** Opening INPUT block **
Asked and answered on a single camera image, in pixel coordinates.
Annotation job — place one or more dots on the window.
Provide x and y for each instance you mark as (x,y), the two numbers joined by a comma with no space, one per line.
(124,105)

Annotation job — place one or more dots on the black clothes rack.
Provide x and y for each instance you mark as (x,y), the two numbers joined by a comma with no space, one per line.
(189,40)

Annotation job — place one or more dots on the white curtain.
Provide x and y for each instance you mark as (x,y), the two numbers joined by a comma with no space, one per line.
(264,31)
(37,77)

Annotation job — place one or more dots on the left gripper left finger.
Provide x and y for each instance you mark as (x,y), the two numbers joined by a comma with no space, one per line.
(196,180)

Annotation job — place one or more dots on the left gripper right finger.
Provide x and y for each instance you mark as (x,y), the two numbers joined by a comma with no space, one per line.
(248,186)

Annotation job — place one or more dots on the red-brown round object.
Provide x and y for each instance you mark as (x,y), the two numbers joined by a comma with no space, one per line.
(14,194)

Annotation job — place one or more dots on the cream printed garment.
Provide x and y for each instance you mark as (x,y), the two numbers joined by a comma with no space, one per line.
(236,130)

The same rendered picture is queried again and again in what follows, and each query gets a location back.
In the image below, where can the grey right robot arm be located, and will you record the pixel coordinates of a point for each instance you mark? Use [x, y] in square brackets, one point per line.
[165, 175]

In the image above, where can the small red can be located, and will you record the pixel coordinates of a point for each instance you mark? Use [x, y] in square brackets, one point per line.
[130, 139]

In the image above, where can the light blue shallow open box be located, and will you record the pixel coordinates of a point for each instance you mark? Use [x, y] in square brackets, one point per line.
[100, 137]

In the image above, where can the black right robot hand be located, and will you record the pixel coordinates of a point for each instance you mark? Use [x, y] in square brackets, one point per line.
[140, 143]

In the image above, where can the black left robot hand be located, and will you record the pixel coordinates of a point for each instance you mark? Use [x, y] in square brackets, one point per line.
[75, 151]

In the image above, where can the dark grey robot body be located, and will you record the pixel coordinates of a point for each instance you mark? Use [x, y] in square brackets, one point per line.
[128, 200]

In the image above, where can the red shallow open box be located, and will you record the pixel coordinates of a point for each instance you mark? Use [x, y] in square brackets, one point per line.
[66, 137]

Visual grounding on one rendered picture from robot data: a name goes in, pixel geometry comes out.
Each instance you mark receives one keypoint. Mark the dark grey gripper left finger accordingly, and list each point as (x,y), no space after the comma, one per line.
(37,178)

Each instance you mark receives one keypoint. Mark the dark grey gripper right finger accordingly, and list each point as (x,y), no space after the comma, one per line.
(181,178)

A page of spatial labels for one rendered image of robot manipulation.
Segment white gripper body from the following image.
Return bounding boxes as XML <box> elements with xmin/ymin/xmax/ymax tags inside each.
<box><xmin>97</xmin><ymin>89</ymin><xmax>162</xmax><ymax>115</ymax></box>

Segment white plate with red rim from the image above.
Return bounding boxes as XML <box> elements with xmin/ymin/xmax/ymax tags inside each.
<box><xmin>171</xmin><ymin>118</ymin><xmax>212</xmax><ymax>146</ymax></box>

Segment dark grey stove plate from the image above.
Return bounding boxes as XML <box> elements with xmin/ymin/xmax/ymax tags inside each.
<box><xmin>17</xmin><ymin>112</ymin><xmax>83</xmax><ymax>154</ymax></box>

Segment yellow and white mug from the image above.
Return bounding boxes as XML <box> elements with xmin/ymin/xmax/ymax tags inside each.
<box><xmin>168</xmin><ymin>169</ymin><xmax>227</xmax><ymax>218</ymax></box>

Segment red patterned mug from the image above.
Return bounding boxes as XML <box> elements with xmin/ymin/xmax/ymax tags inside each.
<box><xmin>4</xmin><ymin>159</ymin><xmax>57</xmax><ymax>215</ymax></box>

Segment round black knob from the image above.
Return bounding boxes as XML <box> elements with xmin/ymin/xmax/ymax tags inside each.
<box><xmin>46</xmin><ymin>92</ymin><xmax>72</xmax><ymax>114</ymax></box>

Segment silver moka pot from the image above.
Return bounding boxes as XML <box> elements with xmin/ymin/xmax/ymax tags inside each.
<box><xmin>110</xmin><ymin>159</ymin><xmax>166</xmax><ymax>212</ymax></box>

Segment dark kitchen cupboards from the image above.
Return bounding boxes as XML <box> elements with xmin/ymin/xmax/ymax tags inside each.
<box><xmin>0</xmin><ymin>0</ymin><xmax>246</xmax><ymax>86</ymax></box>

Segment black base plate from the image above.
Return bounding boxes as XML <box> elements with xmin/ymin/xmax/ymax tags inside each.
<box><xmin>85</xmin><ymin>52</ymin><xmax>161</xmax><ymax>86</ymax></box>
** Closing INPUT block **
= PROBLEM =
One stretch of the lines above is wanted, from the line that contains "In the image above, where can the black right" through the line that contains "Visual grounding on". Output it exactly.

= OUTPUT BELOW =
In the image above, where can the black right robot hand be located, and will you record the pixel coordinates of a point for each instance you mark? Use [x, y] in square brackets, one point per line.
[140, 143]

In the image above, where can the black left robot hand be located, and will you record the pixel coordinates of a point for each instance you mark? Use [x, y] in square brackets, one point per line.
[75, 151]

In the image above, where can the dark grey robot body be located, and will you record the pixel coordinates of a point for each instance you mark? Use [x, y] in square brackets, one point per line.
[128, 200]

In the image above, where can the red shallow open box be located, and will you record the pixel coordinates of a point for each instance you mark? Use [x, y] in square brackets, one point per line.
[66, 137]

Visual grounding on one rendered picture from robot data: a name goes in, pixel geometry comes out.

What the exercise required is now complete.